São também os mais velhos, pensionistas e reformados com as pensões cortadas, ou adultos sem emprego, sem esperança, que sabem que, até morrerem, é tudo sempre a descer. São aqueles para quem a passagem do tempo é cada ano um novo programa de austeridade, mesmo que não haja novas medidas. Bastam as que existem. E, como muitos deles tem memórias de um passado melhor, a sua condição no presente é mais dificilmente vivida. Eles são os portugueses que não se iludem com a propaganda da coligação, mas também não acreditam no PS.

O Portugal que eles veem não é o dos seminários económicos nem das feiras da indústria, nem das assépticas empresas agrícolas brilhando de cilindros de alumínio impecavelmente limpos, ou o das startups tecnológicas que não duram um ano, mas aparecem na televisão como grandes promessas de sucesso entre ministros e secretários de estado.

O Portugal que eles veem é aquele que se tornou invisível no actual discurso eleitoral da “retoma”, como se tivesse desaparecido do mapa, ou sequer diminuído na sua dimensão e gravidade. E o Portugal que eles veem pode ser mais deprimente e menos exaltante do o que as notícias “positivas” mostram, mas é mais verdadeiro. Se o PAF ganhar é nesse Portugal que nós vamos acordar no dia 5 de Outubro, como se tivesse caído um enorme cenário que nos tapasse a realidade.  Se o PS perder é porque falhou a estes portugueses, aqueles que melhor política precisavam, porque são os que mais tem a perder. Porque são os que mais estão a perder. Depois admiramo-nos por estarem zangados?

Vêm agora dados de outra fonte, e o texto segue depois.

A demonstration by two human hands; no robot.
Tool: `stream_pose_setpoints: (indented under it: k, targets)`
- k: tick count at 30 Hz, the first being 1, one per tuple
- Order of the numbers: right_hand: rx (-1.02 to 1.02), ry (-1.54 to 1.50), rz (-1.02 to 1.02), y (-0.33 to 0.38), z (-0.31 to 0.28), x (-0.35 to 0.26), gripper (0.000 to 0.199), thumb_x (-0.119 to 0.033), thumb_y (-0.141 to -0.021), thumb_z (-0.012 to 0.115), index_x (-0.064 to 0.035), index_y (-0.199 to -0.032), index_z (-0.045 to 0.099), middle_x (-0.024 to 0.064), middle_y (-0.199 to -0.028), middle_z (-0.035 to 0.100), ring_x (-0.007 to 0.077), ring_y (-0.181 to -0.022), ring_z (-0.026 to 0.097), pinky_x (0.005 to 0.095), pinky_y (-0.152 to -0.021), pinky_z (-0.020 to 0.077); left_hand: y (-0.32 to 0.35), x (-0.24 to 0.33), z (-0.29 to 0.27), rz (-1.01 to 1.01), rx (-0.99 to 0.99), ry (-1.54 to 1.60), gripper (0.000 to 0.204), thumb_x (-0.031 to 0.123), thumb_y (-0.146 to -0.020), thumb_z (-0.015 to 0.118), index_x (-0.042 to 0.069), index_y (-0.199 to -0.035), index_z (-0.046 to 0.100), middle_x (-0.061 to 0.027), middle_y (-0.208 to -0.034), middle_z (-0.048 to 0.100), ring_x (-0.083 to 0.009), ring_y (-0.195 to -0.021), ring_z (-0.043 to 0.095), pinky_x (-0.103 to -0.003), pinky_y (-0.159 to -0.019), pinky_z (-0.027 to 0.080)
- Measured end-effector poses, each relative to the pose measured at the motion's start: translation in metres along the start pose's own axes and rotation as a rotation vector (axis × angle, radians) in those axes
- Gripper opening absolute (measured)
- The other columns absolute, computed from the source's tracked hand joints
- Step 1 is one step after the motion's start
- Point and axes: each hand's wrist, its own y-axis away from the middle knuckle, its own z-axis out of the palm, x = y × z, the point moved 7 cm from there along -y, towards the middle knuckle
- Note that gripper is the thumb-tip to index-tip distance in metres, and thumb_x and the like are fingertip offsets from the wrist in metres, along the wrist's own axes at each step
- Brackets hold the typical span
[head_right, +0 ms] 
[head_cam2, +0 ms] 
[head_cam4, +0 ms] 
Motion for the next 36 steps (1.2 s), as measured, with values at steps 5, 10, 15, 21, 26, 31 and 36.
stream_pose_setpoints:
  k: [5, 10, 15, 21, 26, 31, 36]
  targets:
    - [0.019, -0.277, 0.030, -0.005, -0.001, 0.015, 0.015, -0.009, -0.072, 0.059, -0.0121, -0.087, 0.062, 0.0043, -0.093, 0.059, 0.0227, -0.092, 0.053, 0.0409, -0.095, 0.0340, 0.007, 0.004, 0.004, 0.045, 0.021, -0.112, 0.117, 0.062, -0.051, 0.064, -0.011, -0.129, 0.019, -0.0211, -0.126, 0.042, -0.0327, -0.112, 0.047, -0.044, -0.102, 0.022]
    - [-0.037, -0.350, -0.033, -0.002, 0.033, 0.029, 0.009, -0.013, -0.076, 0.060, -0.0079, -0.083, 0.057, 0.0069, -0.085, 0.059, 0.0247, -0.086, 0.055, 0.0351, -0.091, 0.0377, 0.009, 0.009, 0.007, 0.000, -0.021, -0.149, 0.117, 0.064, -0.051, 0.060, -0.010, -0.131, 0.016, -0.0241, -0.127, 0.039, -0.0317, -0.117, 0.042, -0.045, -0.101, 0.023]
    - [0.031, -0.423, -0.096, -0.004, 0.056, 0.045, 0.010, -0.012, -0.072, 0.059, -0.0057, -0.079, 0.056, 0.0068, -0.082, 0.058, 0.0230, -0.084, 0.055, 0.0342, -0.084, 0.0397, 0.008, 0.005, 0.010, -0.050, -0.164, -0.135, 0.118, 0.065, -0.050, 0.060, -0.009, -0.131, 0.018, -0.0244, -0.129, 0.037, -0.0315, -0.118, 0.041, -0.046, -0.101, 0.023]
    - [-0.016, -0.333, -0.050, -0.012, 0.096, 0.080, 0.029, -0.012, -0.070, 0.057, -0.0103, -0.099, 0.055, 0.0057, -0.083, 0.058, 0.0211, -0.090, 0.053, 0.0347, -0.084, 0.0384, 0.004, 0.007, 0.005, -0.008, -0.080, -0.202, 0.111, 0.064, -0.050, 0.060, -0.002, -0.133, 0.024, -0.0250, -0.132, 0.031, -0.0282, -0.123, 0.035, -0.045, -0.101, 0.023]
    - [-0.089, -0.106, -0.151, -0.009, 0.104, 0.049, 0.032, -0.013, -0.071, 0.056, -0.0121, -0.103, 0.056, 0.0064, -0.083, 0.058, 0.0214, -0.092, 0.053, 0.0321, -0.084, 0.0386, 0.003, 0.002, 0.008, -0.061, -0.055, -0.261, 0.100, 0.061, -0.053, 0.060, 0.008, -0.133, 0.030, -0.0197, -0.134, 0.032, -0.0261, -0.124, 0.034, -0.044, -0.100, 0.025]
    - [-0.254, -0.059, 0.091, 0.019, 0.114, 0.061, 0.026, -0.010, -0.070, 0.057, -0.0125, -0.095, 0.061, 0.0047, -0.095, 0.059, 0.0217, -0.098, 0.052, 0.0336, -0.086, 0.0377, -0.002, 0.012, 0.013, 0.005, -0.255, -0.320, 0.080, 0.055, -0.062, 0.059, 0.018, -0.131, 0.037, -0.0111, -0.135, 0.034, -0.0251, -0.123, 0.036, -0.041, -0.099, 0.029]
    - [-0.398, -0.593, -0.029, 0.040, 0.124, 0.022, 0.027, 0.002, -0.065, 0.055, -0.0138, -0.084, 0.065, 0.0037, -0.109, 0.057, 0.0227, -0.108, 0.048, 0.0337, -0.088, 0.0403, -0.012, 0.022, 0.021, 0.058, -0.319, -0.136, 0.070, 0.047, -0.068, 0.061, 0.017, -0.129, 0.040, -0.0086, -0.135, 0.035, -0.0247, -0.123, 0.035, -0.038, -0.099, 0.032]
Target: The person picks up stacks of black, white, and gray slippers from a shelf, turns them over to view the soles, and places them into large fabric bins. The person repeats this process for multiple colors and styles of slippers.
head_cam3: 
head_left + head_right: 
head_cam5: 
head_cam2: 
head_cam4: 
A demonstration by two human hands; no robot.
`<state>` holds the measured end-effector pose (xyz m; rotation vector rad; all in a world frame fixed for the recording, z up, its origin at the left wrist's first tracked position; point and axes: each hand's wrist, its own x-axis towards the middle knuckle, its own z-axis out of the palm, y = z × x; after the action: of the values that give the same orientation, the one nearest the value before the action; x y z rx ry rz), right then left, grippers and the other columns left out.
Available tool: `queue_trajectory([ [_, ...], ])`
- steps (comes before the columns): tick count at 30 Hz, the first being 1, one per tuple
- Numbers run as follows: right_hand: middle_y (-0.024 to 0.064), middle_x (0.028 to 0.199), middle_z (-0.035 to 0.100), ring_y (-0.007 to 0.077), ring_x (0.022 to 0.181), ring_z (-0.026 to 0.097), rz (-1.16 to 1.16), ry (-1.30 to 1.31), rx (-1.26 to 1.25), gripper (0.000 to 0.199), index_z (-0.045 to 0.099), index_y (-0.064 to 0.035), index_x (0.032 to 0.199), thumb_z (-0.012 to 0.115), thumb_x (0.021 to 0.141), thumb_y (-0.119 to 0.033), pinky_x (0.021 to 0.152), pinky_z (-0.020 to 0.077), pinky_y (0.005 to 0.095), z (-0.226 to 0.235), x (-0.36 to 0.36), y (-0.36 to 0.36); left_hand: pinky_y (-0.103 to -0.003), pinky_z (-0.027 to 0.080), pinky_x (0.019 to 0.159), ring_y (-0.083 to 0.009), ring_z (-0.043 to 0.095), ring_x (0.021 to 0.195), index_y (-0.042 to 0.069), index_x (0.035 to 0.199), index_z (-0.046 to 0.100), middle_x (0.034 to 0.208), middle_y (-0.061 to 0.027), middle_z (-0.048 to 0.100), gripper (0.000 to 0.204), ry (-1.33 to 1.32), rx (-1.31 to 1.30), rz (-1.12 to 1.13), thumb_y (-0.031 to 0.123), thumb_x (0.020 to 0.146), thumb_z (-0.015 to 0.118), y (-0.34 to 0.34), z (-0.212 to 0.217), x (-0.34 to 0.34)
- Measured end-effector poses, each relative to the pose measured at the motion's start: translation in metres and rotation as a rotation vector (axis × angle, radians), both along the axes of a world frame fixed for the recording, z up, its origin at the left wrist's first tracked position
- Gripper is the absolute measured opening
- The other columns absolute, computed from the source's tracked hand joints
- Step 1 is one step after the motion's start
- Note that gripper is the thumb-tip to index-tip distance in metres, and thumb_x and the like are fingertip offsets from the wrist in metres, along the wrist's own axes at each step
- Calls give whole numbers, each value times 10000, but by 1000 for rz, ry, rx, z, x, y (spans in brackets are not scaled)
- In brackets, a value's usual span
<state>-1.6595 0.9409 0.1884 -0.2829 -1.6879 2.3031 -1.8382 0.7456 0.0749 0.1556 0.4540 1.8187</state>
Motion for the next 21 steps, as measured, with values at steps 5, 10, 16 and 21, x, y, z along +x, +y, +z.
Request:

É por isso é que os resultados eleitorais vão depender do Portugal que está mais vivo na experiência de cada um. Se, e só se, estes portugueses zangados com o mundo votarem. Como muitos perderam e só poucos ganharam, como muitos perderam muito e os poucos que ganharam, ganharam muito, colocar estes zangados na apatia cívica e usar o seu desespero para os atirar para um gueto antipolítico é um programa de quem não quer mudar nada. É também por isso que o amorfismo, o adormecimento, a apatia, o futebol no dia das eleições, o circo todos os dias até lá, são armas decisivas da coligação para ganhar as eleições.

Um pensamento sobre “O que vai decidir as eleições é o Portugal que cada um vê. Mais nada

  1. Mais um estudo de pensamentos, mais ou menos arrumados logicamente, para formar jogos de espírito intelectualizados sobre uma realidade vista pelos sentimentos pachequeanos mas assentes sobre apreciações totalmente subjectivas que pacheco tenta logicamente objectivar para daí retirar as suas conclusões particulares.
    Diga-se, como sempre, um bom exercício literário-intelectual, contudo, também como sempre, pacheco tem tão má visão política que as suas projecções para o futuro saiem sempre erradas; o seu apoio a cavaco, manuela, e durão e depois o seu apoio incondicional à guerra no Iraque são, entre muitos outros menos conhecidos, exemplos modelo da sua falhada carreira política.
    No caso deste exercício pacheco coloca-se na posição oracular de Delfos, não diz apenas indica; se acontecer isto sucederá aquilo e vice versa para todas as hipóteses que elencou.
    Ele até não será batoteiro deliberadamente por lançar hipóteses para o ar político, é-o na medida em que tenta adivinhar o que vai acontecer, isto é, adivinhar o futuro, uma coisa que a memória ainda não consegue reter e por isso o facto de ser historiador não lhe dá grande vantagem de previsão.